Qual a experiência que de fato me interessa? É a experiência desse lugar “geográfico”. A África vem completar o quadro. Ela aparece aí como uma aspiração (“quantas quilhas.”), um lugar para onde tendemos. Ela ajuda a desenhar esse espaço. Há um livro do historiador Luis Felipe de Alencastro (“O Trato dos Viventes”) que, logo de cara, diz: “A formação do Brasil se deu em grande parte fora do Brasil”. Se deu na África, ou melhor, nesse trânsito, entre a África e o Brasil, que é o Atlântico. Mas ainda preciso entender um pouco mais isso: o que é que a África significa e como pode se relacionar conosco.

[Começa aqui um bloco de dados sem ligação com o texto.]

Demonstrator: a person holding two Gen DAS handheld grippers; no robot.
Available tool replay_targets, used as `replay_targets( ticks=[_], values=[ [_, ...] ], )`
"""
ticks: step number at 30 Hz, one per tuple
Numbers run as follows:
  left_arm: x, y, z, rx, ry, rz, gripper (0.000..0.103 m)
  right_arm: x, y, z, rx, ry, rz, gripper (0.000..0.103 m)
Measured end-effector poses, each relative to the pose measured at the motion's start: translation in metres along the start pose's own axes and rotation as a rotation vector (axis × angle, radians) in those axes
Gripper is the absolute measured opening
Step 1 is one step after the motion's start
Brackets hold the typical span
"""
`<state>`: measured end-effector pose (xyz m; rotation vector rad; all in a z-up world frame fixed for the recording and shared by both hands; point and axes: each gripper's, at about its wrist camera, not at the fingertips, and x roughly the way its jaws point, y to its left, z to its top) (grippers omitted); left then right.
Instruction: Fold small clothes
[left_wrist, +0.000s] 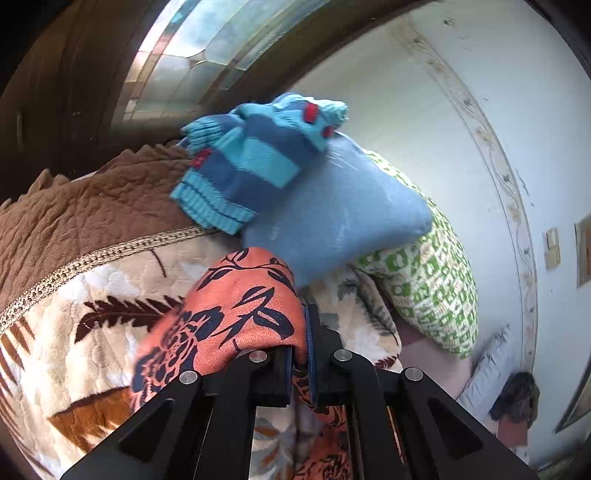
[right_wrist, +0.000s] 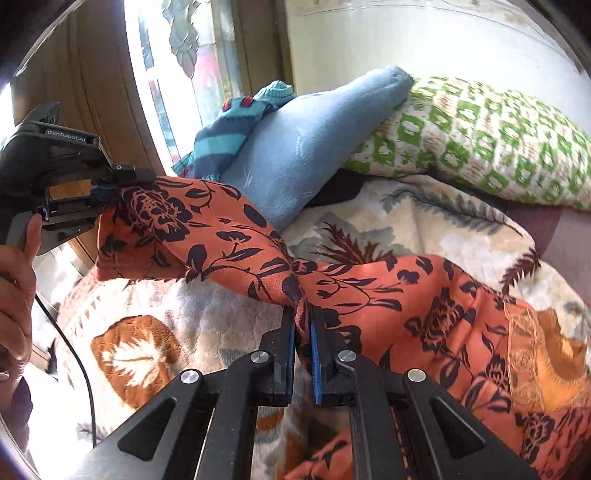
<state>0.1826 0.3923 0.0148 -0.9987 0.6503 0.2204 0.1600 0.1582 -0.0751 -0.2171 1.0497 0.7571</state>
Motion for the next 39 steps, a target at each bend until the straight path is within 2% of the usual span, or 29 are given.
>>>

Os poemas de Cais parecem narrar uma paisagem em preto e branco.
É curioso você mencionar que as imagens que o livro sugere são em preto e branco e cinza. De fato, a gravura em madeira opera por contrastes radicais e gosto disso: preto/branco; cheio/vazio. Não tem nuances, meios tons etc. No entanto, a experiência dessa paisagem também pede essas nuances? Toda essa experiência da "neblina" que acabo de mencionar. Acho bom que a expressão literária possa operar não só com os contrastes radicais da xilogravura, mas construir outras passagens, dar voz a outras gradações de seres, sentimentos e percepções.
Em 2002 tivemos também o lançamento de “Barcelona Brasileira”, romance de Adelto Gonçalves cujo cenário é o porto da década de 20 do século passado. Gonçalves também é o autor de “Vira-latas da madrugada”, cuja história se desenvolve nos anos 60. Além disso, temos “Navios Iluminados”, de Ranulpho Prata, “Cais de Santos” e as poesias de Roldão Mendes Rosa e até de Pablo Neruda sobre o porto de Santos, além de estudos acadêmicos como “Ventos do Mar: trabalhadores do porto, movimento operário e cultura urbana” e “A carga e a culpa”. Pode-se
dizer que existe literatura portuária? Se sim, quais suas características e sua contribuição às letras? Como você se encaixa nesta tradição?
Conheço o "Vira-latas da madrugada" e não faz muito temo mencionei o livro a uma amiga que não o conhecia. O Roldão tem realmente poemas muito bonitos: uma imagem que guardei foi a do "anonimato das pedras do cais". Já li várias outras referências sobre o Porto de Santos: Levy Strauss, Elizabeth Bishop etc etc, mas não a do Neruda. (Em sua resposta, Martins tem a idéia de reunir essas passagens sobre o cais de Santos em livro). Daria um livro lindo e ajudaria a despertar a consciência do "que somos e a partir de que lugar atuamos".